I was just doing a brush-up on some not-too-recently-used skills, so I set out to write a small function in 64-bit X86 assembly language. To start simply, I chose "count the number of 1 bits in a long integer"). The calling code is written in C++ and in fact I first prototyped the bit counting code in C++ as well.

Here's my trivial callng program (it also running enough iterations of the function to allow for benchmarking):
Code:
#include <iostream>
#include <fmt/core.h>
#include "count-bits.h"

void print_bit_count(long number) {
   fmt::print("The number {0:10d} (0x{0:016x}) has {1:2d} one bits.\n", number, count_one_bits(number));
}

int main(void) {
   fmt::print("Hello, world!\n");

   print_bit_count(1000l);
   print_bit_count(5000l);
   print_bit_count(1000000l);
   print_bit_count(1000000000l);

   // Benchmark by calling the count_one_bits() function a billion times:
   auto result = 0;
   for (auto i = 0; i < 100000000; i++) {
      result += count_one_bits(1000000000l);
   }
   
   return 0;
}
and here's the C++ bit counting function I created:
Code:
int count_one_bits(long number) {
   int count = 0;
   
   for (int i = 0; i < sizeof(long) * 8; i++) {
      if ((number & 1) != 0)
         count++;
      number >>= 1;
   }

   return count;
}
Initially, I looked at the assembler produced from the C++ version of the function.
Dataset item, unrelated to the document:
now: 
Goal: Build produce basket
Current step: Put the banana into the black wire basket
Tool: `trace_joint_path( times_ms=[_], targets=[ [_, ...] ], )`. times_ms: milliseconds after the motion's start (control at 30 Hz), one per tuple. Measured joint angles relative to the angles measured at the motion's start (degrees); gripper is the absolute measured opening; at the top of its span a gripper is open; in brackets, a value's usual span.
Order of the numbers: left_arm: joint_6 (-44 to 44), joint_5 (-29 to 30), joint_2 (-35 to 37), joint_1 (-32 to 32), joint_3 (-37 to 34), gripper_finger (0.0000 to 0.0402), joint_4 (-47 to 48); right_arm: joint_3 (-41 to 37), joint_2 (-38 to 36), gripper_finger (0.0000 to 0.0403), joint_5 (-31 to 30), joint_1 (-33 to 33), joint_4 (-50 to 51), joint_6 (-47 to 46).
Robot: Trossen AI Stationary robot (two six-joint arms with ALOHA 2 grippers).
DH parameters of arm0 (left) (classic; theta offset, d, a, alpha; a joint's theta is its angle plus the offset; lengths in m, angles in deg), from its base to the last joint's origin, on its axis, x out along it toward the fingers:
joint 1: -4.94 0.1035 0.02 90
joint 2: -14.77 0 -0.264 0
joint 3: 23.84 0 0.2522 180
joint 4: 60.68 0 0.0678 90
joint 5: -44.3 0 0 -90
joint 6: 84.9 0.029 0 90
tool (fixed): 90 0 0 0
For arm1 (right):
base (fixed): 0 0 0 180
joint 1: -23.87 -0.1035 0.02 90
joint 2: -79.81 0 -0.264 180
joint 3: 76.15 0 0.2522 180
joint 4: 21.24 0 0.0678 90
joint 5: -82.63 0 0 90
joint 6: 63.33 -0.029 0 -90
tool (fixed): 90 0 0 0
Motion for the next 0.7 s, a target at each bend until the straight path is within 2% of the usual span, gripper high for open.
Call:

Here's a snippet, produced with g++ -O2:
Code:
   6                    .text
   7                    .p2align 4
   8                    .globl   _Z14count_one_bitsl
   9                    .type   _Z14count_one_bitsl, @function
  10                 _Z14count_one_bitsl:
  11                 .LFB0:
  12                    .cfi_startproc
  13 0000 F30F1EFA       endbr64   
  14                 # count-bits.cpp:2: int count_one_bits(long number) {
  15 0004 B8400000       movl   $64, %eax   #, ivtmp_4
  15      00
  16                 # count-bits.cpp:3:    int count = 0;
  17 0009 31D2           xorl   %edx, %edx   # <retval>
  18 000b 0F1F4400       .p2align 4
  18      00
  19                    .p2align 4
  20                    .p2align 3
  21                 .L2:
  22                 # count-bits.cpp:6:       if ((number & 1) != 0)
  23 0010 4889F9         movq   %rdi, %rcx   # number, _1
  24                 # count-bits.cpp:8:       number >>= 1;
  25 0013 48D1FF         sarq   %rdi   # number
  26                 # count-bits.cpp:6:       if ((number & 1) != 0)
  27 0016 83E101         andl   $1, %ecx   #, _1
  28                 # count-bits.cpp:6:       if ((number & 1) != 0)
  29 0019 01CA           addl   %ecx, %edx   # _1, <retval>
  30                 # count-bits.cpp:5:    for (int i = 0; i < sizeof(long) * 8; i++) {
  31 001b 83E801         subl   $1, %eax   #, ivtmp_4
  32 001e 75F0           jne   .L2   #,
  33                 # count-bits.cpp:12: }
  34 0020 89D0           movl   %edx, %eax   # <retval>,
  35 0022 C3             ret   
  36                    .cfi_endproc
Actually, that didn't look too bad to me. I see evidence of some cleverness from the optimizer. (I won't even bother to show the assembly language produced by -O0; it's not worth our time.) But I thought I could do better. Here's what I came up with:
Code:
   6                    .text
   7                    .p2align 4
   8                    .globl   _Z14count_one_bitsl
   9                    .type   _Z14count_one_bitsl, @function
  10                 _Z14count_one_bitsl:
  11                 .LFB0:
  12                    .cfi_startproc
  13 0000 F30F1EFA       endbr64   
  14                 
  15 0004 B9400000       movl    $64, %ecx
  15      00
  16 0009 31C0           xorl   %eax, %eax   # <retval>
  17 000b 0F1F4400       .p2align 4
  17      00
  18                 .L2:
  19 0010 48D1EF         shrq   %rdi   # number
  20 0013 83D000         adcl   $0, %eax   # _1, <retval>
  21 0016 FFC9           decl   %ecx
  22 0018 75F6           jnz    .L2
  23 001a C3             ret   
  24                    .cfi_endproc
I managed to remove a redundant copy and a logical AND from the loop by talking advantage of the carry bit (where the SHR instructions place the bit that's shifted off) and a redundant copy of the sum (but that's outside the loop so just makes smaller—but not particularly faster—code. I was surprised (but I guess not completely astonished) to learn that my shorter, "better" code was about 13% slower that the g++ -O2 generated code. So the GCC optimizer knows some things I don't. :P I tried several variations on the code without being able to ever achieve the performance of the g++-generated code. I don't think I broke any of the obvious rules (foremost among them, don't stall the pipeline unnecessarily). I didn't try unrolling the loop, because g++ didn't and I thought that would be cheating, anyway. ;)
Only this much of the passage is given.